- Assignment: Return exactly those lines of the material that fall between the line with "Scan the image for the black monitor cable" and the final line, both included.

--

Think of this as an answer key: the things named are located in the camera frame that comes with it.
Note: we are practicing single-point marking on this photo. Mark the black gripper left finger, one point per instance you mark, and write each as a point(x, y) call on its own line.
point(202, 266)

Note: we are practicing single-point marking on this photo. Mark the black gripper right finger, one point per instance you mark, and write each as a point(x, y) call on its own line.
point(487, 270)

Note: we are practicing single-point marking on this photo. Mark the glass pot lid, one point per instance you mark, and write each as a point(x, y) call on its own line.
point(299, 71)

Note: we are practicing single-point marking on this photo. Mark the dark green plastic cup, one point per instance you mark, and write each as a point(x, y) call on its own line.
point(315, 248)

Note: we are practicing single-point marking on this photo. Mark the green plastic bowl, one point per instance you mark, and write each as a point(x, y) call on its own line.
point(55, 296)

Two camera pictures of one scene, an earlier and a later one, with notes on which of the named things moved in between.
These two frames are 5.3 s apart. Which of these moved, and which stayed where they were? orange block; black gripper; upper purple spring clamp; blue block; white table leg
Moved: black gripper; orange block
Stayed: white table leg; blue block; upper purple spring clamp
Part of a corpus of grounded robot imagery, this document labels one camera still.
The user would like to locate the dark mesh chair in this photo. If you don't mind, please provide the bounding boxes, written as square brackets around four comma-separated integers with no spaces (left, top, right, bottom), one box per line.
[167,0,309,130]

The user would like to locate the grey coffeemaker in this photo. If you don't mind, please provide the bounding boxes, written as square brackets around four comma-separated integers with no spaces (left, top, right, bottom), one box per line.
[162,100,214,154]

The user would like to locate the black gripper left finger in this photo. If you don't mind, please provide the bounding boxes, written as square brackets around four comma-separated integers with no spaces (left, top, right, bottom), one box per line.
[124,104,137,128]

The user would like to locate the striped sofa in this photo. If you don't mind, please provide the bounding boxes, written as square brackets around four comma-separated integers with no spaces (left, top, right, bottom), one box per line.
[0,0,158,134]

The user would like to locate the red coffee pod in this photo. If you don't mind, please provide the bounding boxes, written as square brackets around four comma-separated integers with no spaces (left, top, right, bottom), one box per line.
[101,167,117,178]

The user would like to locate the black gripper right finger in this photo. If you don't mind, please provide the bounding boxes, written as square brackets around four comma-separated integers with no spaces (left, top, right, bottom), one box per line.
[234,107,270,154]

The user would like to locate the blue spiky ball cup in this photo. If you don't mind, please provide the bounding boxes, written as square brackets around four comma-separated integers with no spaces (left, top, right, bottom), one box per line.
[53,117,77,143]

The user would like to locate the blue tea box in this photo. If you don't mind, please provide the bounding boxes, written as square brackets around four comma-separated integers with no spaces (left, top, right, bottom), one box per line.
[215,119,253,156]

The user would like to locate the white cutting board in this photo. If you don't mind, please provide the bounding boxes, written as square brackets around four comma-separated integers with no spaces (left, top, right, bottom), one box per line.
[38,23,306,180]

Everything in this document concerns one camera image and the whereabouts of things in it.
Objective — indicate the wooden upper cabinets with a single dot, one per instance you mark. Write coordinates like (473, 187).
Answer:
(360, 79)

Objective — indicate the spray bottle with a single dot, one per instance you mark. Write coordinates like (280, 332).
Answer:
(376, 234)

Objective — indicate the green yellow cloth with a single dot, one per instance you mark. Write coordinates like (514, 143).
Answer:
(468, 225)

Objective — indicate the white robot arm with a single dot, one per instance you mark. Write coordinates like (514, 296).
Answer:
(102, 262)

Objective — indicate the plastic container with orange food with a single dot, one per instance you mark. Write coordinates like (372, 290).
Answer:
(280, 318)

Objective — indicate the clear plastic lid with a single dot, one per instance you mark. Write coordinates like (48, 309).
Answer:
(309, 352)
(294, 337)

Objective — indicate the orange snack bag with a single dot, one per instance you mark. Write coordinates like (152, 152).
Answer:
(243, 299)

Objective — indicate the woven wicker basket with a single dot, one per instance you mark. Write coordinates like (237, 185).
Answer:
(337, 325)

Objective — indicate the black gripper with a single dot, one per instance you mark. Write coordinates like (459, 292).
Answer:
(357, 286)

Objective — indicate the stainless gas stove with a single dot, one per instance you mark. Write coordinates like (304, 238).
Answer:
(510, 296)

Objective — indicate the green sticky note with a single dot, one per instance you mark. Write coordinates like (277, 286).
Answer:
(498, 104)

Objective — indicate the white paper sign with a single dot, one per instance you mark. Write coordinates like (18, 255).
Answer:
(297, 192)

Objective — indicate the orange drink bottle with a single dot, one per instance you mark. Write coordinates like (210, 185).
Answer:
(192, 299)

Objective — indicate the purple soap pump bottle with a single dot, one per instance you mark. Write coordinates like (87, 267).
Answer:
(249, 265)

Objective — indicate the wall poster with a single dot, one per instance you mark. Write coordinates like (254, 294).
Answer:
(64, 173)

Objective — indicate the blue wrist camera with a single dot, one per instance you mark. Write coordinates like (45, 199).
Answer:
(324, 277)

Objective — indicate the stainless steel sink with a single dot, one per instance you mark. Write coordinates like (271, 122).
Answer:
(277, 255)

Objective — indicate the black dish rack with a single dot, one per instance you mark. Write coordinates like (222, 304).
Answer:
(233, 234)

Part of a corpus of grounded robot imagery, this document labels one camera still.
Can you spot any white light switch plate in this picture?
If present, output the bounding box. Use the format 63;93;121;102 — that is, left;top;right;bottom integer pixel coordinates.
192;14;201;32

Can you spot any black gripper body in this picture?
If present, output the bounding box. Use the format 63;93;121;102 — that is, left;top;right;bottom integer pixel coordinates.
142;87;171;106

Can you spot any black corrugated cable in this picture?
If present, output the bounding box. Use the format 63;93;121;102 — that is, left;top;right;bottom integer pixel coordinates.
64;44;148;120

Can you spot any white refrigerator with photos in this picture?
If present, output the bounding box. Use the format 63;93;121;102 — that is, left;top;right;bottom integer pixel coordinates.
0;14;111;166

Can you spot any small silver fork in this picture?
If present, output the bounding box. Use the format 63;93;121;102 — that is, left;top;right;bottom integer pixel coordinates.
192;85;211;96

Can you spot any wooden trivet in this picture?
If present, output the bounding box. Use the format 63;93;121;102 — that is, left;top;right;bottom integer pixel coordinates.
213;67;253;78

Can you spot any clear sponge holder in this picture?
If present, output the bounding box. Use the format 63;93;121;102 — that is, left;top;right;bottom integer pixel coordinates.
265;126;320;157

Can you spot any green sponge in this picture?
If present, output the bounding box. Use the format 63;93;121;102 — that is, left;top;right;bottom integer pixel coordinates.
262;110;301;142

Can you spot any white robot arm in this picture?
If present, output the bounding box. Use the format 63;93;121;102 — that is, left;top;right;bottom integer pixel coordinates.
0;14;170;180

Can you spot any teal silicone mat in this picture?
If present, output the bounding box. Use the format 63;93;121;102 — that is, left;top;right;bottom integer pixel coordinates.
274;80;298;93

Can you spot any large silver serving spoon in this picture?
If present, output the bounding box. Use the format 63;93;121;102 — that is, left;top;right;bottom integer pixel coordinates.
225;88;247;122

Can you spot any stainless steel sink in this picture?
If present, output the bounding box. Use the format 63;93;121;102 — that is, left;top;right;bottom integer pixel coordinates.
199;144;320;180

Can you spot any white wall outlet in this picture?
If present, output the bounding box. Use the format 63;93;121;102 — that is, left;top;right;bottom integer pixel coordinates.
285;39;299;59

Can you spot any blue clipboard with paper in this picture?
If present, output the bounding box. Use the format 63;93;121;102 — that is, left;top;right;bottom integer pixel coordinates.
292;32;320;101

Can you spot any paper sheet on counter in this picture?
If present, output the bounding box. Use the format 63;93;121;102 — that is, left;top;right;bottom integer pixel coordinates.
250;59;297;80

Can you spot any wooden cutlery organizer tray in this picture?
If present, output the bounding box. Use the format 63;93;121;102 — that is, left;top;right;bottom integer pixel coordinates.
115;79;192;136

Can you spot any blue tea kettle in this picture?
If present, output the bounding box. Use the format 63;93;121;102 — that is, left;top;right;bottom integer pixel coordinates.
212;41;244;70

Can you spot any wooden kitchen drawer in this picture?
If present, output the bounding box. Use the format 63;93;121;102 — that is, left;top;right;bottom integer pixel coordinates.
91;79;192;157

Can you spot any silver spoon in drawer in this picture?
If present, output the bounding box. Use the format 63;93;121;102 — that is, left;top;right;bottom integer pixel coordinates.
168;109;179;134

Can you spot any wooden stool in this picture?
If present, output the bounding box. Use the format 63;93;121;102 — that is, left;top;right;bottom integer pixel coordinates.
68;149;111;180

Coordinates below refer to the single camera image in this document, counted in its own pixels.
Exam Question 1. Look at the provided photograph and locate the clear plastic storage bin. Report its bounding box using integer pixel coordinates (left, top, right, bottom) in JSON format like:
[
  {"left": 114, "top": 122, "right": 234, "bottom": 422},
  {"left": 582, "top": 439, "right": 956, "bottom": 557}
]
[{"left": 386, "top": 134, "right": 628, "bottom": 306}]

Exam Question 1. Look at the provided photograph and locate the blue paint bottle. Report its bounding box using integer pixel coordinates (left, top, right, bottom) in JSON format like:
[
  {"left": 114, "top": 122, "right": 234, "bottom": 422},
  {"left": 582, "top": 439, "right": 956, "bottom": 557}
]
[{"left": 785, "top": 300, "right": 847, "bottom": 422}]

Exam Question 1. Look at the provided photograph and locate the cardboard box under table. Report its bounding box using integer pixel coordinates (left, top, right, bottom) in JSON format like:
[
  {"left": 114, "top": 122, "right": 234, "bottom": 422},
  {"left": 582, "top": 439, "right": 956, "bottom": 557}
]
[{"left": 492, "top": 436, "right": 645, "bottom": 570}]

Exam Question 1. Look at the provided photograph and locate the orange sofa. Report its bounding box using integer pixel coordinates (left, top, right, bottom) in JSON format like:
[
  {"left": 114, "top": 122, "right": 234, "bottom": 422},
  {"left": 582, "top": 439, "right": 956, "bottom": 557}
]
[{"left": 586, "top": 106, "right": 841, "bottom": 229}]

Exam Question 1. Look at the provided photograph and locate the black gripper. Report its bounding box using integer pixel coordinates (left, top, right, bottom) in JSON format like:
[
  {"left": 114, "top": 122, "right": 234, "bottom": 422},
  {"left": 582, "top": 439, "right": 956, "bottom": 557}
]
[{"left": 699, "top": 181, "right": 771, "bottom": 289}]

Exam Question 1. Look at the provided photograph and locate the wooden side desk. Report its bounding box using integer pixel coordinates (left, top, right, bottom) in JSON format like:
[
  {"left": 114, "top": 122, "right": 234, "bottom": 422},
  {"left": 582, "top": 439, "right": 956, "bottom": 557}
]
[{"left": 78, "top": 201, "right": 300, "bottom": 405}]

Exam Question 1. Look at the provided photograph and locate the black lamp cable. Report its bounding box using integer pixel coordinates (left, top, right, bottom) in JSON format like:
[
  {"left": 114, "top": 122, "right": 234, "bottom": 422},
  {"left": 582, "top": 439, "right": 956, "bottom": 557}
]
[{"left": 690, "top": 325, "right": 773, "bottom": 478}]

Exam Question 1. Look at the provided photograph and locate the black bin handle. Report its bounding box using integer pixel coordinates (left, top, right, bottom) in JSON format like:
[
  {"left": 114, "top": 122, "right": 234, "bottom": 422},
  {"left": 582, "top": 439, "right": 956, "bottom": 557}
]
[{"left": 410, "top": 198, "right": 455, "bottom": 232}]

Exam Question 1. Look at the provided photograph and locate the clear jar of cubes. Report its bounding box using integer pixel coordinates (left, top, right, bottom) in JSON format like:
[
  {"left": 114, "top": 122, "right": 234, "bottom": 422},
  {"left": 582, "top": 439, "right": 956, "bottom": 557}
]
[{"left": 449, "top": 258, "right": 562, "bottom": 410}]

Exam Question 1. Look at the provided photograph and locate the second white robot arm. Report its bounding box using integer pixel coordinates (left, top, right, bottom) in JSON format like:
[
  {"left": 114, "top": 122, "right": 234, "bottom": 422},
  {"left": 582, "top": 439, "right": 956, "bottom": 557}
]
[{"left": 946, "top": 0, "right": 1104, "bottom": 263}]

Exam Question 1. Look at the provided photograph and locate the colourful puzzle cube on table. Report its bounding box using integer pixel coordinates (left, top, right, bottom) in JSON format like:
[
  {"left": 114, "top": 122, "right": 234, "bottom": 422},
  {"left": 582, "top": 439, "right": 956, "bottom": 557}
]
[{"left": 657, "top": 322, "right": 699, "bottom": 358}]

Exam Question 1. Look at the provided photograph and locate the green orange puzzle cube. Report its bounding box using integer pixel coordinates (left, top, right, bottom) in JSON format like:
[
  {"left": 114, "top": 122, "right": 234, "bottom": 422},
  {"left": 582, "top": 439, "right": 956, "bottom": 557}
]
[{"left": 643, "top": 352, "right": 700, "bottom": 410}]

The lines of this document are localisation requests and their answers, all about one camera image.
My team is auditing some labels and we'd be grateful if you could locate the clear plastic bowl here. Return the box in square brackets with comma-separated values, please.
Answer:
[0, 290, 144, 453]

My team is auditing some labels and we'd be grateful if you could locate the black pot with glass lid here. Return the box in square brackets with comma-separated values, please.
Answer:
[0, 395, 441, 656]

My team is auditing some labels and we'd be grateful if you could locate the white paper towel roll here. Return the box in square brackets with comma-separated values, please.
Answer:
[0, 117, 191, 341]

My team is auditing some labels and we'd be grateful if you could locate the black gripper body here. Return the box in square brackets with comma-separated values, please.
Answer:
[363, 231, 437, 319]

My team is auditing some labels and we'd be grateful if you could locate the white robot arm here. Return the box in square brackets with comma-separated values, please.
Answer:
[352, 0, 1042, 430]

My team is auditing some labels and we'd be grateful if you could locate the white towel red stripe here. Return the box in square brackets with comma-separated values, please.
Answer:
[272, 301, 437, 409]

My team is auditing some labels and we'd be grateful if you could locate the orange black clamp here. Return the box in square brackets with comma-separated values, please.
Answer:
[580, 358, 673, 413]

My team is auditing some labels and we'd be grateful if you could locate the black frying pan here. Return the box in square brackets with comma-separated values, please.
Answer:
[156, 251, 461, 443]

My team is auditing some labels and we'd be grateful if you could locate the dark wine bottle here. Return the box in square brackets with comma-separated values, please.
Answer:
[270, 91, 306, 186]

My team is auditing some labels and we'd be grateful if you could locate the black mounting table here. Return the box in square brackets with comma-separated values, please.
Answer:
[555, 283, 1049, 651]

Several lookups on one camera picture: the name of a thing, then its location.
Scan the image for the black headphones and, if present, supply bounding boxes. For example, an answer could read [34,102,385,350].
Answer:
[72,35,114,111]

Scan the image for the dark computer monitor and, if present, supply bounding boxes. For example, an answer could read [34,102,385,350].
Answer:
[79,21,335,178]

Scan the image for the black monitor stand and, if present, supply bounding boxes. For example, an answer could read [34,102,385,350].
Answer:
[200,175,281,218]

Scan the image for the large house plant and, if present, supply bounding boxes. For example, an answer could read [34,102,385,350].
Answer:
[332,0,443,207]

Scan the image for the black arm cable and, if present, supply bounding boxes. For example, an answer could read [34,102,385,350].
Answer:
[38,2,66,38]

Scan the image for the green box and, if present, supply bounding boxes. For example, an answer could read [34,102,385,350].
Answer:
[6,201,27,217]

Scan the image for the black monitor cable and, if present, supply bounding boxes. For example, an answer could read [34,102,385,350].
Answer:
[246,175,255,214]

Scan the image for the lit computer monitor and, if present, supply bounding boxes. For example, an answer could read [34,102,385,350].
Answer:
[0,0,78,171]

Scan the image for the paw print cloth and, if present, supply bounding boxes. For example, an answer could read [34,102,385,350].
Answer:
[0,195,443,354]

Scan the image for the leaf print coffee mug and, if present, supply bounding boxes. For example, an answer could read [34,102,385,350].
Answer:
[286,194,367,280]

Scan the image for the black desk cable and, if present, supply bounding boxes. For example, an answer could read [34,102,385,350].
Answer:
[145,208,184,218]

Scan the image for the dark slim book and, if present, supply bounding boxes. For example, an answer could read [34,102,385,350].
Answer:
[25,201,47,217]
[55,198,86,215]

--

- Written solution:
Scan the image for the black monitor cable and, if present, supply bounding boxes. For example, an answer could read [34,102,385,350].
Answer:
[246,175,255,214]

Scan the image for the lit computer monitor and, if present, supply bounding boxes. For example, an answer could read [34,102,385,350].
Answer:
[0,0,78,171]

Scan the image for the paw print cloth and, if present, supply bounding boxes. For example, an answer could read [34,102,385,350].
Answer:
[0,195,443,354]

Scan the image for the leaf print coffee mug and, if present, supply bounding boxes. For example, an answer could read [34,102,385,350].
Answer:
[286,194,367,280]

Scan the image for the black desk cable and, if present, supply bounding boxes. For example, an answer could read [34,102,385,350].
Answer:
[145,208,184,218]

Scan the image for the dark slim book and, if present, supply bounding boxes. For example, an answer could read [34,102,385,350].
Answer:
[25,201,47,217]
[55,198,86,215]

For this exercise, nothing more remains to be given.